Sombras bajo el techo
Nunca confié en los bailes demasiado pegados. Quizá porque, en mi línea de trabajo, el roce siempre termina en roce de balas. Pero aquella noche, el caso me llegó por una llamada temblorosa y una historia que olía a sudor, traición y pólvora vieja.
Todo comenzó cuando María Paula dijo haber visto a su novio, sudoroso y eufórico, bailando “la lambada” con Nancy, pegados como si el mundo se hubiera detenido para ellos, en la casa de un tal “Muele Gallo”; un sujeto de esos que se evita nombrar en voz alta si se quiere conservar los dientes.
La música retumbaba y las risas parecían burlarse de ella. Lo único que faltó fue que consumaran el acto ahí mismo, frente a todos los presentes. Pero lo peor aún estaba por llegar.
A los pocos meses, María Paula empezó a notar cosas. Ausencias. Susurros. Llamadas a deshoras. Y un olor que no era perfume ni sudor: era miedo. Porque su “novio” —si todavía se le podía llamar así— no era solo infiel. Era parte de una red de encubrimiento criminal. Un “lava perros”, como los llaman en el bajo mundo. Bajaban los cuerpos amarrados en burros o caballos, como si fueran bultos de café... pero tibios.
—Once cadáveres el primer día—.
Los dejaron en la morgue, como quien deja basura, y luego desaparecieron. La morgue no era ajena al juego. El médico legista llegaba puntual, siempre elegante, en un convertible rojo, último modelo. El anterior —uno con placas CCC 808— había sido robado. Por los mismos a quienes él encubría. Mucho se rumoraba, pero nadie decía nada. Porque en esta ciudad, hablar era firmar tu sentencia.
Los autores intelectuales de las matanzas se reunían con descaro en un bar del centro, bebiendo whisky. Allí planificaban dónde ocultar las armas, cómo desaparecer a los testigos, a quién le tocaba morir esa semana.
Y entonces, la traición alcanzó un nuevo nivel.
El novio de María Paula involucró incluso a sus suegros en su red criminal. Don Miguel, su suegro, le permitió subir al techo de la segunda habitación de su casa tres costales que, según él, contenían dinero de una recompensa. Dijo que no preguntaría más, que era mejor no saber. Pero un día, la verdad se filtró por la voz inocente de su nieta. La niña había visto a Alias Montoya, uno de los sicarios más temidos, bajando los costales en plena madrugada. Le había dado cinco mil pesos para que se quedara callada… pero no contaba con la sinceridad de la niña, que todo lo contaba.
—Abuelito, el señor Montoya vino anoche. Sacó los costales. Me dio plata —le dijo, sin saber que acababa de abrir la caja de Pandora.
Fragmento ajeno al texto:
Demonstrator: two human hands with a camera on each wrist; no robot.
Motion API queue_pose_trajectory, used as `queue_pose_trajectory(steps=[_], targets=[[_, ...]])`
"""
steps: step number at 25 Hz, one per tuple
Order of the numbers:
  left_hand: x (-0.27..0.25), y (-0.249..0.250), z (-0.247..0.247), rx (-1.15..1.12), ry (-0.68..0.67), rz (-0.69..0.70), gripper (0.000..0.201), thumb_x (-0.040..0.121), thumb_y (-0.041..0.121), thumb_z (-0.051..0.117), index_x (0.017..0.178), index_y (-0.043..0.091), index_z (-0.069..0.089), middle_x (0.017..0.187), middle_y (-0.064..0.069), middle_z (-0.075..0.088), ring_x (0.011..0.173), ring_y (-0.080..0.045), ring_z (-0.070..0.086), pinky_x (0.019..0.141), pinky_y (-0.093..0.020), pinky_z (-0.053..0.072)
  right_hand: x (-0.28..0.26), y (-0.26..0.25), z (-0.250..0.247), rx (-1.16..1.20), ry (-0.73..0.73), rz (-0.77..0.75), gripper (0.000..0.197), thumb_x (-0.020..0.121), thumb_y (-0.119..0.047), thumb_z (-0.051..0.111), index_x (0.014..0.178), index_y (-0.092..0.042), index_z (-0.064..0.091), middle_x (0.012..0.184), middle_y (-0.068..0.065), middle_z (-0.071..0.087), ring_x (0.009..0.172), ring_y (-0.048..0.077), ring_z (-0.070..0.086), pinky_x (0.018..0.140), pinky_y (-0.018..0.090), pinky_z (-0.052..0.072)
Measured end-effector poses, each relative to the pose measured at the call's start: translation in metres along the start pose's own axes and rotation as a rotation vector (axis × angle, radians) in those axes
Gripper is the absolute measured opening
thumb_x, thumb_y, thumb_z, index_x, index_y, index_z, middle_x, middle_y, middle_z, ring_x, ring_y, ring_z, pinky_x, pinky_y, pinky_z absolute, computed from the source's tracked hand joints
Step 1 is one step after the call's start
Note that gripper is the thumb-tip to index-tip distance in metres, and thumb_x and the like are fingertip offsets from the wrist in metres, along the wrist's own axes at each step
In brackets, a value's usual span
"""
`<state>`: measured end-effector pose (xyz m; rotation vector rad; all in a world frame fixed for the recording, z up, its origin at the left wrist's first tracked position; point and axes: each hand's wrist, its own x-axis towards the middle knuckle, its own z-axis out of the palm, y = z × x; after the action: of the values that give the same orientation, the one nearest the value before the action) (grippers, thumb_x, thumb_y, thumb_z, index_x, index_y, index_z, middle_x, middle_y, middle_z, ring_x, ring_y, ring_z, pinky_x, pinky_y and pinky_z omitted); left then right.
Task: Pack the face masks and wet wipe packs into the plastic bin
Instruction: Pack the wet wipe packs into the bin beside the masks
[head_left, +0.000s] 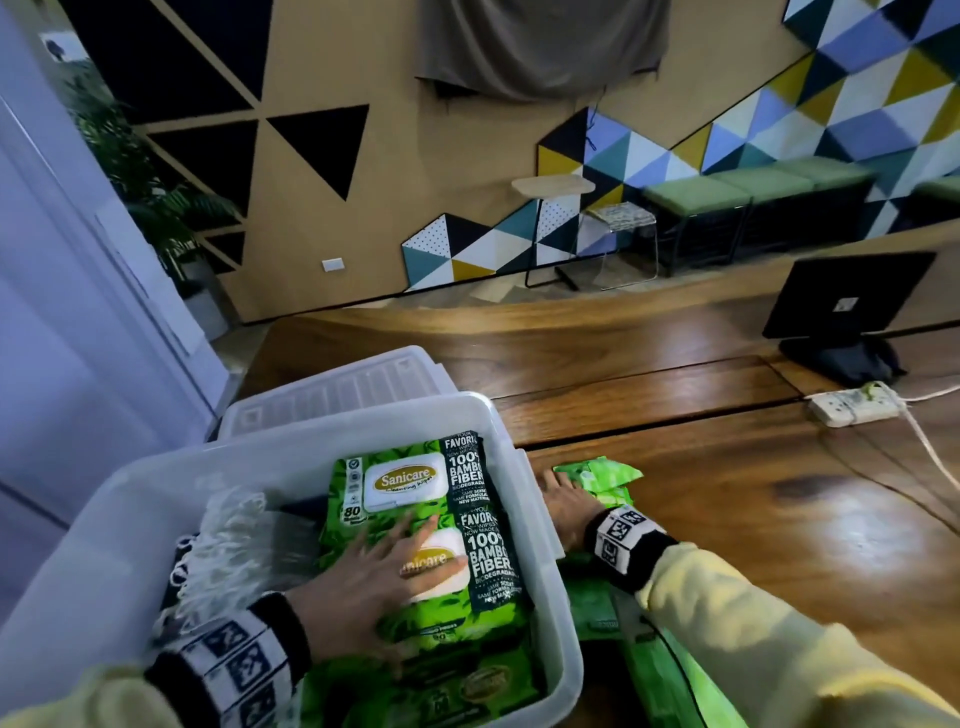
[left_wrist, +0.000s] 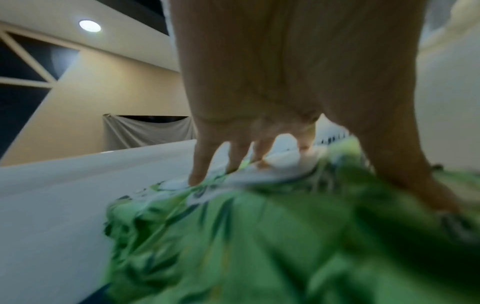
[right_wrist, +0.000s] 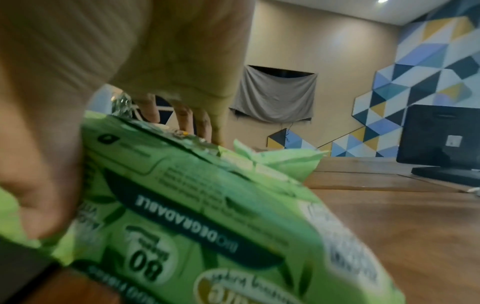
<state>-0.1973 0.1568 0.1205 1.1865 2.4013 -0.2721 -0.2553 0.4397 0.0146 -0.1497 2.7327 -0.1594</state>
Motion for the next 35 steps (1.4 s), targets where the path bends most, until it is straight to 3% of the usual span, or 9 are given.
queue_pose_trajectory(steps=[3,11,15,17,20,24,27,32,35], targets=[[0.006,-0.009,0.005,-0.021,0.006,0.012,0.107,0.083,0.047,0.061,0.109,0.068,-0.042,0.147,0.002,-0.038,0.134,-0.027,-0.035,0.110,-0.053,-0.012,-0.023,0.016,-0.027,0.175,0.036,-0.128,0.122,0.062,-0.020,0.084,0.149,-0.014,-0.002,0.136,0.018,0.027,0.129,0.036,0.031,0.109,0.044,0.032],[0.003,-0.014,0.001,-0.112,-0.136,0.029,0.097,0.073,0.069,0.055,0.121,0.067,-0.029,0.150,0.001,-0.036,0.136,-0.030,-0.032,0.111,-0.063,-0.007,-0.110,0.077,-0.082,0.815,0.187,-0.159,0.112,0.044,-0.042,0.089,0.134,-0.043,0.024,0.149,0.002,0.029,0.140,0.023,0.025,0.113,0.039,0.022],[0.004,-0.022,-0.023,-0.286,-0.104,0.015,0.128,0.034,0.101,0.020,0.146,0.041,0.007,0.159,-0.005,-0.010,0.145,-0.025,-0.013,0.117,-0.039,0.002,-0.157,0.080,-0.117,0.986,0.322,-0.250,0.109,0.037,-0.053,0.088,0.132,-0.040,0.037,0.142,-0.009,0.043,0.132,0.010,0.039,0.110,0.032,0.034],[-0.003,-0.019,-0.045,-0.373,0.002,0.032,0.138,0.033,0.103,0.019,0.149,0.028,0.015,0.159,-0.004,-0.002,0.146,-0.014,-0.007,0.116,-0.028,0.004,-0.179,0.072,-0.135,1.088,0.395,-0.322,0.106,0.035,-0.050,0.090,0.129,-0.033,0.043,0.132,-0.017,0.055,0.120,0.000,0.051,0.095,0.014,0.044],[-0.012,-0.016,-0.078,-0.615,0.185,0.077,0.134,0.042,0.100,0.031,0.149,0.021,0.018,0.155,0.007,0.015,0.141,0.000,0.009,0.110,-0.012,0.011,-0.199,0.049,-0.152,1.320,0.522,-0.455,0.088,0.032,-0.031,0.092,0.116,-0.027,0.064,0.115,-0.008,0.068,0.102,0.006,0.064,0.084,0.018,0.051],[-0.030,-0.005,-0.086,-1.300,0.119,0.143,0.098,0.052,0.046,0.086,0.133,0.024,0.036,0.117,0.007,0.051,0.104,-0.012,0.059,0.077,-0.022,0.054,-0.207,-0.011,-0.162,1.642,0.616,-0.664,0.059,0.036,-0.037,0.091,0.091,-0.025,0.075,0.088,-0.006,0.074,0.080,0.008,0.070,0.069,0.024,0.057],[-0.046,0.003,-0.101,-1.724,0.206,0.036,0.045,0.074,0.043,0.068,0.110,0.017,0.057,0.106,-0.007,0.063,0.092,-0.026,0.066,0.078,-0.038,0.058,-0.195,-0.069,-0.162,1.863,0.577,-0.750,0.069,0.043,-0.036,0.091,0.105,-0.015,0.068,0.099,0.002,0.073,0.091,0.016,0.069,0.077,0.033,0.057],[-0.085,-0.018,-0.098,-2.009,0.352,0.117,0.074,0.055,0.065,0.075,0.110,0.016,0.071,0.118,-0.014,0.067,0.100,-0.028,0.068,0.081,-0.042,0.057,-0.174,-0.114,-0.139,1.710,0.512,-0.581,0.095,0.056,-0.033,0.088,0.131,-0.004,0.039,0.121,0.015,0.060,0.110,0.029,0.060,0.097,0.048,0.047],[-0.098,-0.034,-0.073,-1.886,0.396,0.012,0.075,0.035,0.039,0.094,0.101,0.010,0.074,0.109,-0.021,0.068,0.085,-0.030,0.071,0.075,-0.043,0.059,-0.185,-0.100,-0.127,1.301,0.255,-0.513,0.093,0.060,-0.032,0.084,0.135,-0.022,0.028,0.131,-0.012,0.051,0.117,-0.001,0.053,0.092,0.016,0.045]])
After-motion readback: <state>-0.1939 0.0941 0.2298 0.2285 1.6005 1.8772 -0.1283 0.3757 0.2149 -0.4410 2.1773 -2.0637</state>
Don Miguel supo entonces que no había dinero en esos costales. Había armas. Había muerte.
Esa noche, Don Miguel decidió hacer lo impensable. Con las manos temblorosas, marcó el número de un viejo amigo en la policía. A la mañana siguiente, el barrio amaneció sitiado. El bar fue clausurado, el médico legista capturado, y del novio de María Paula no se supo más: desapareció como desaparecen los cobardes cuando la verdad les pisa los talones.
A ella no la volví a ver. Me contaron que se fue lejos. Con lo puesto. Nadie volvió a poner “la lambada” en esa casa. Solo quedó el tambor lejano… como un eco que no sabe morir.
Y yo… yo sigo aquí. Con un vaso de café frío, la mirada perdida y el recuerdo de una mujer que lloró por un baile… y salió marcada por una guerra.